Multi-size Swin Transformer Block (MSTB)

Updated 22 February 2026

Multi-size Swin Transformer Block (MSTB) is a specialized architecture that enhances vision Transformers with parallel multi-scale self-attention for efficient feature extraction.
It employs multiple Swin-style MSA modules with varied window sizes and shifts to capture diverse spatial scales while reducing computational cost.
Integrated in frameworks like MSwinSR and MS-UNet, MSTB improves model performance in tasks such as single image super-resolution and wide-angle portrait correction.

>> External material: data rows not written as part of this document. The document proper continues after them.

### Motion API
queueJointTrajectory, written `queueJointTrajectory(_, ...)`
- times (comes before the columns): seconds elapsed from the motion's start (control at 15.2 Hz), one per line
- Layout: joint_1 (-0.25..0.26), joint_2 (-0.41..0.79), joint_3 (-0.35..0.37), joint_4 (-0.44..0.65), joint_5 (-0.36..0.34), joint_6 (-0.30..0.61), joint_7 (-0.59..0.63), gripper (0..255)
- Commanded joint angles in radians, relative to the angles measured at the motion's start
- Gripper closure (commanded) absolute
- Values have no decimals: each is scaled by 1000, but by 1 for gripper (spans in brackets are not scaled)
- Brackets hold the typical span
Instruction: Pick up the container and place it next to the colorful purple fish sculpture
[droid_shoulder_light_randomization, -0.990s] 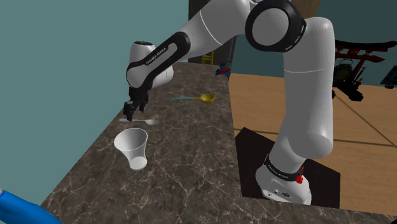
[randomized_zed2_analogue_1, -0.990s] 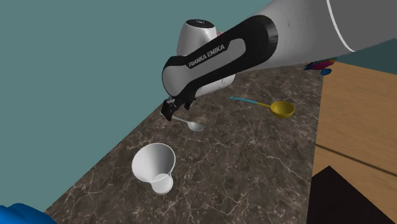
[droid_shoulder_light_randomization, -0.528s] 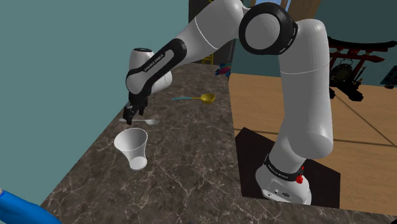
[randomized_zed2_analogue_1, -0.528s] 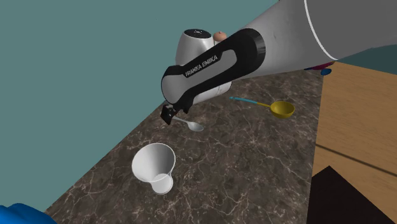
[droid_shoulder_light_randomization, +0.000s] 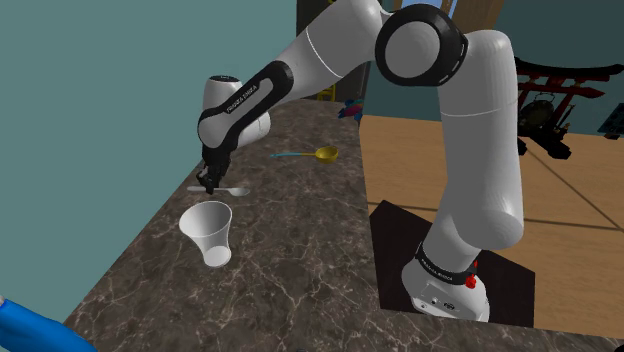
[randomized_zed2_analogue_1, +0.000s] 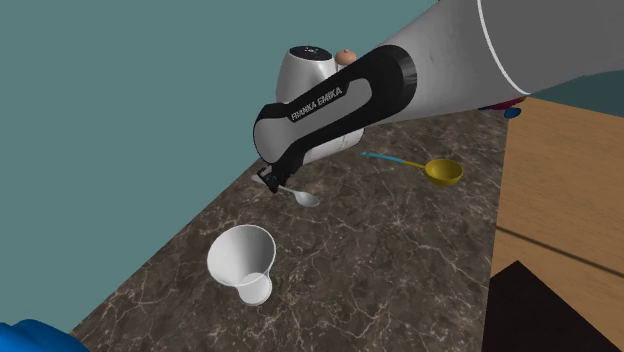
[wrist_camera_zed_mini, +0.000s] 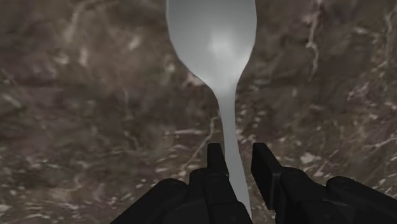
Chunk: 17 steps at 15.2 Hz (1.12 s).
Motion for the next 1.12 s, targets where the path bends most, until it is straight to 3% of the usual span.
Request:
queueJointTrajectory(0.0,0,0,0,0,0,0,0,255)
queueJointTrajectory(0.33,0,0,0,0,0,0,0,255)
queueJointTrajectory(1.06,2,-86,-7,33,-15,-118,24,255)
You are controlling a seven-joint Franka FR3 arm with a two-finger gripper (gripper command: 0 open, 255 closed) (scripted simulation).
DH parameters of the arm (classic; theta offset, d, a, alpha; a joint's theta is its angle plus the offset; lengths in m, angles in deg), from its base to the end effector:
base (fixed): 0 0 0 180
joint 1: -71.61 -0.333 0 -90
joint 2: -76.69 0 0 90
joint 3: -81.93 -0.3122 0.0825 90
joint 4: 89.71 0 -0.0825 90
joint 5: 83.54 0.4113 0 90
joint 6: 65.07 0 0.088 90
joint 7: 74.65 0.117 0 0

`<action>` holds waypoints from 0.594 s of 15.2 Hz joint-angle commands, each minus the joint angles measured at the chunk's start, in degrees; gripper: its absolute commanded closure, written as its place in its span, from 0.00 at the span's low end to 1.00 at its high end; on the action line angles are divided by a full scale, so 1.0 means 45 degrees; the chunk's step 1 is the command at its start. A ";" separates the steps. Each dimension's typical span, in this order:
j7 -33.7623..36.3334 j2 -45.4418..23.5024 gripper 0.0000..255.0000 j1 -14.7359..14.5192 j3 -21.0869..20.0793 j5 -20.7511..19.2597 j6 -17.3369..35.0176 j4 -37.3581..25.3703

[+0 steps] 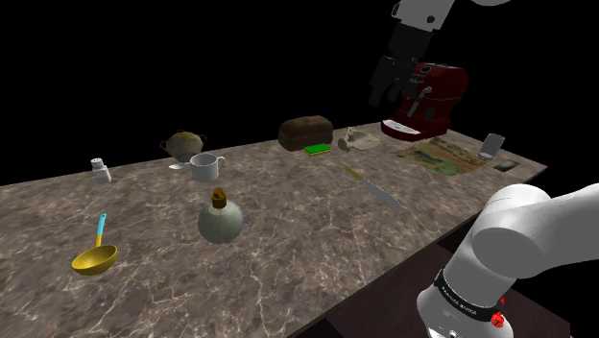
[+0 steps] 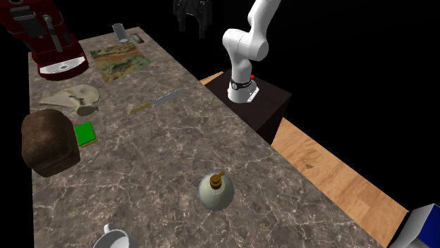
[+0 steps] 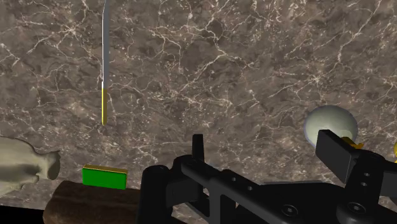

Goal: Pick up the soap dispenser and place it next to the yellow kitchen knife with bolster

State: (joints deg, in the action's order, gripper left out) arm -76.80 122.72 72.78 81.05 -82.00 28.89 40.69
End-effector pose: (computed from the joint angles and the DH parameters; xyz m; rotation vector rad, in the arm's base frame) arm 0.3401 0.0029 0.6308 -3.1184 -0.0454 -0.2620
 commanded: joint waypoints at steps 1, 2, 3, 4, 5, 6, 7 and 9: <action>0.0000 0.0000 0.00 0.0000 0.0000 0.0000 0.0000 0.0000; 0.0295 -0.0217 0.00 -0.0034 -0.0241 0.0117 0.0240 0.0075; 0.0587 -0.0451 0.00 -0.0065 -0.0482 0.0230 0.0480 0.0133; 0.0879 -0.0701 0.00 -0.0096 -0.0722 0.0336 0.0721 0.0174; 0.1170 -0.0966 0.00 -0.0125 -0.0961 0.0437 0.0962 0.0199; 0.1461 -0.1248 0.00 -0.0152 -0.1199 0.0530 0.1203 0.0207; 0.1753 -0.1544 0.00 -0.0178 -0.1434 0.0614 0.1442 0.0198; 0.2335 -0.2181 0.00 -0.0218 -0.1902 0.0757 0.1915 0.0129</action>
State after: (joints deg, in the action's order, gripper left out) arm -68.01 114.57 71.97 73.88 -79.06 36.30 41.57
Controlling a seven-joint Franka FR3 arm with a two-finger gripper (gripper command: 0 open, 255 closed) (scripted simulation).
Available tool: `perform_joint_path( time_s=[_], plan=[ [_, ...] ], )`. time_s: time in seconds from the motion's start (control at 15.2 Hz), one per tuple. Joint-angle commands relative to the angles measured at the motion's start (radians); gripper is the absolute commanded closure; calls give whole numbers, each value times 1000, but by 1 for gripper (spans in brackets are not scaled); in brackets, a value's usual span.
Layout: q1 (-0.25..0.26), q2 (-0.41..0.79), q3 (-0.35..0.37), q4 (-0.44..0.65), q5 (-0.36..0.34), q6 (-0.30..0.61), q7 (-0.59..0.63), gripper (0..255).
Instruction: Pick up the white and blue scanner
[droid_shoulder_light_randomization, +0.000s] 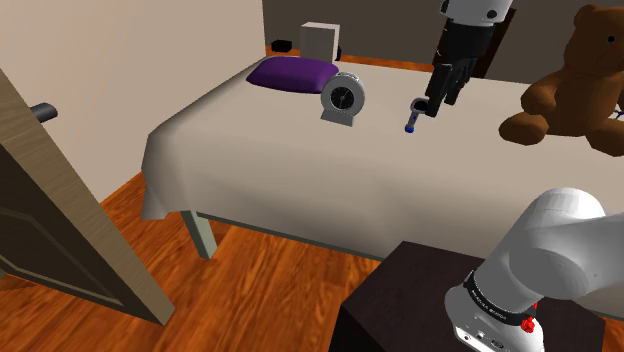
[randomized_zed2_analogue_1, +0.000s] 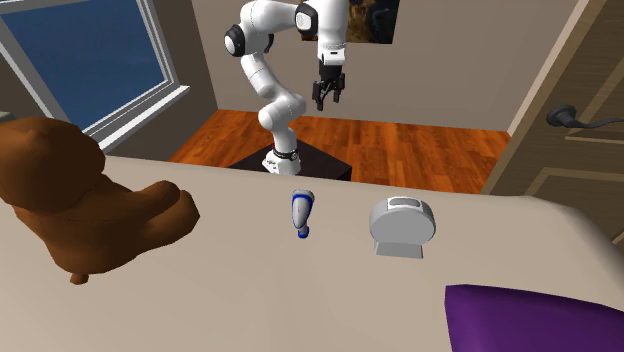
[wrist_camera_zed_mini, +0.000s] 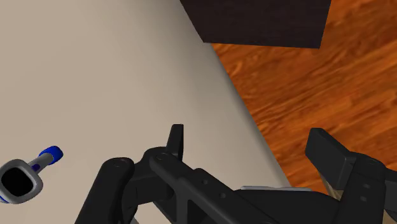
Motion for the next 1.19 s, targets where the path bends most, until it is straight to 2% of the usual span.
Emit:
perform_joint_path(
  time_s=[0.0, 0.53, 1.12],
  plan=[
    [0, 0, 0, 0, 0, 0, 0, 0],
    [-77, 317, -76, 182, -13, 69, 84, 0],
    [-154, 661, -178, 450, 16, 71, 153, 0]
  ],
)
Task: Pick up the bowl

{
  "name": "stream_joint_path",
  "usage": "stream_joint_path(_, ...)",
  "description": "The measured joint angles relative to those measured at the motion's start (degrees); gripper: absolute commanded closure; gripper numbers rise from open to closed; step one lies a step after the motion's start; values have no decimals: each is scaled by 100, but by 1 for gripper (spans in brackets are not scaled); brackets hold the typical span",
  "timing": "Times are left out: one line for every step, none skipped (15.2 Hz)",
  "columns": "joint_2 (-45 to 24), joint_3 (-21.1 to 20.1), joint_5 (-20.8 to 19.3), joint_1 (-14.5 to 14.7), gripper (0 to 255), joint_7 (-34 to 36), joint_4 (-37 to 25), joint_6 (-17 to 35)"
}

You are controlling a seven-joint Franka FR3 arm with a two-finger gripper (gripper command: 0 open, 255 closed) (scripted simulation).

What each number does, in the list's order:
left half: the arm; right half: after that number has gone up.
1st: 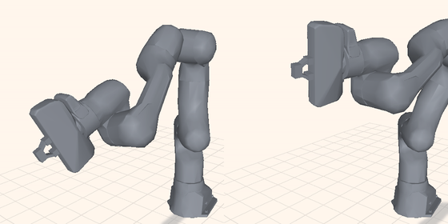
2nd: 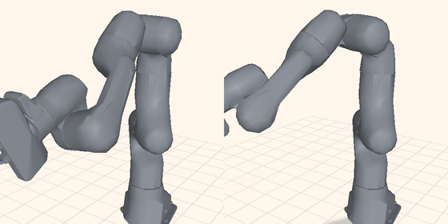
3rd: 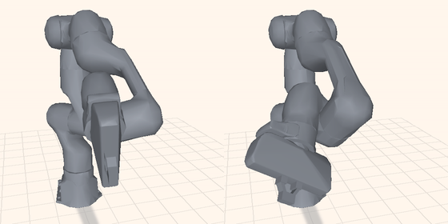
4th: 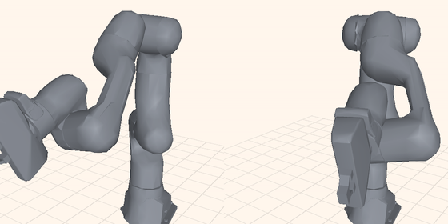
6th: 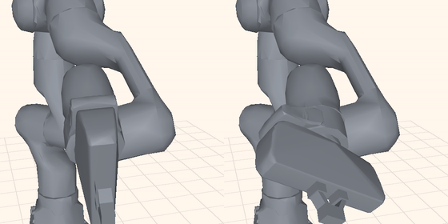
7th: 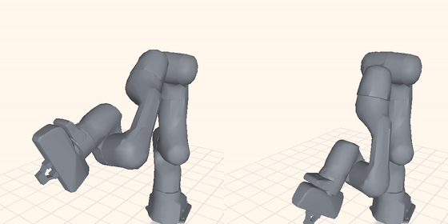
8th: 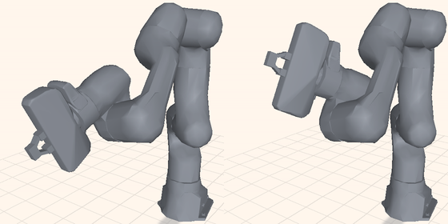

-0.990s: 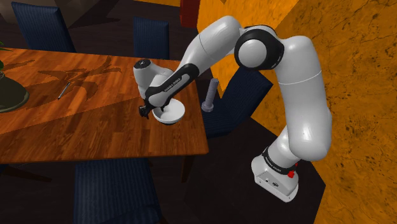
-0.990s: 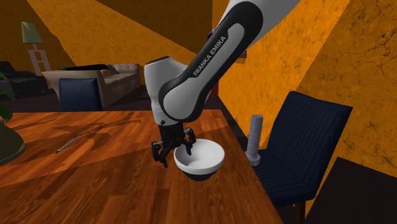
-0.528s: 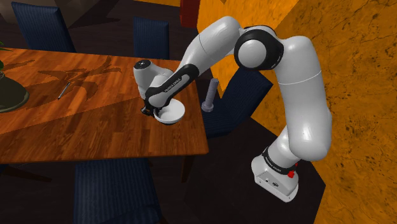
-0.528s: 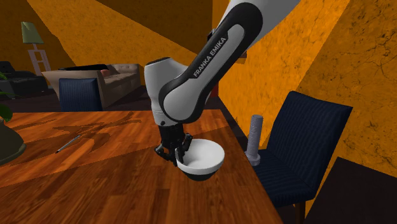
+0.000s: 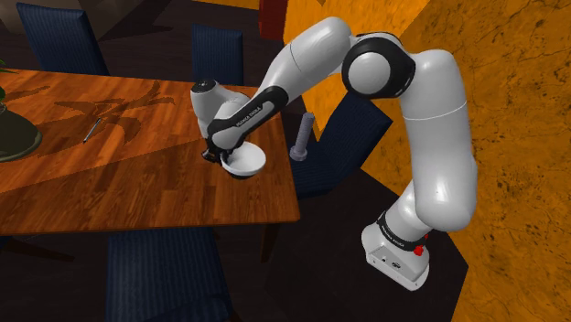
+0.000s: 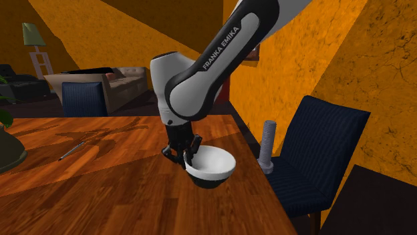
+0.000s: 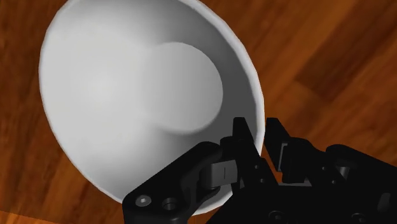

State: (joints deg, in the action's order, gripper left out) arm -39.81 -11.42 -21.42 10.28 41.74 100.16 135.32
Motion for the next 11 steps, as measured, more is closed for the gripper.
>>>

The Multi-size Swin Transformer Block (MSTB) is a specialized architecture developed to enhance the representational efficiency and computational performance of vision Transformers, with principal applications in single image super-resolution and wide-angle portrait correction. MSTB leverages multi-window, parallel, and multi-scale self-attention mechanisms based on Swin Transformer principles to capture information at diverse spatial scales within lightweight models. Two prominent MSTB variants are introduced in the contexts of MSwinSR (Zhang et al., 2022) (image super-resolution) and MS-UNet (Zhu et al., 2021) (portraits correction), each exhibiting distinct configurations tailored to their respective domains.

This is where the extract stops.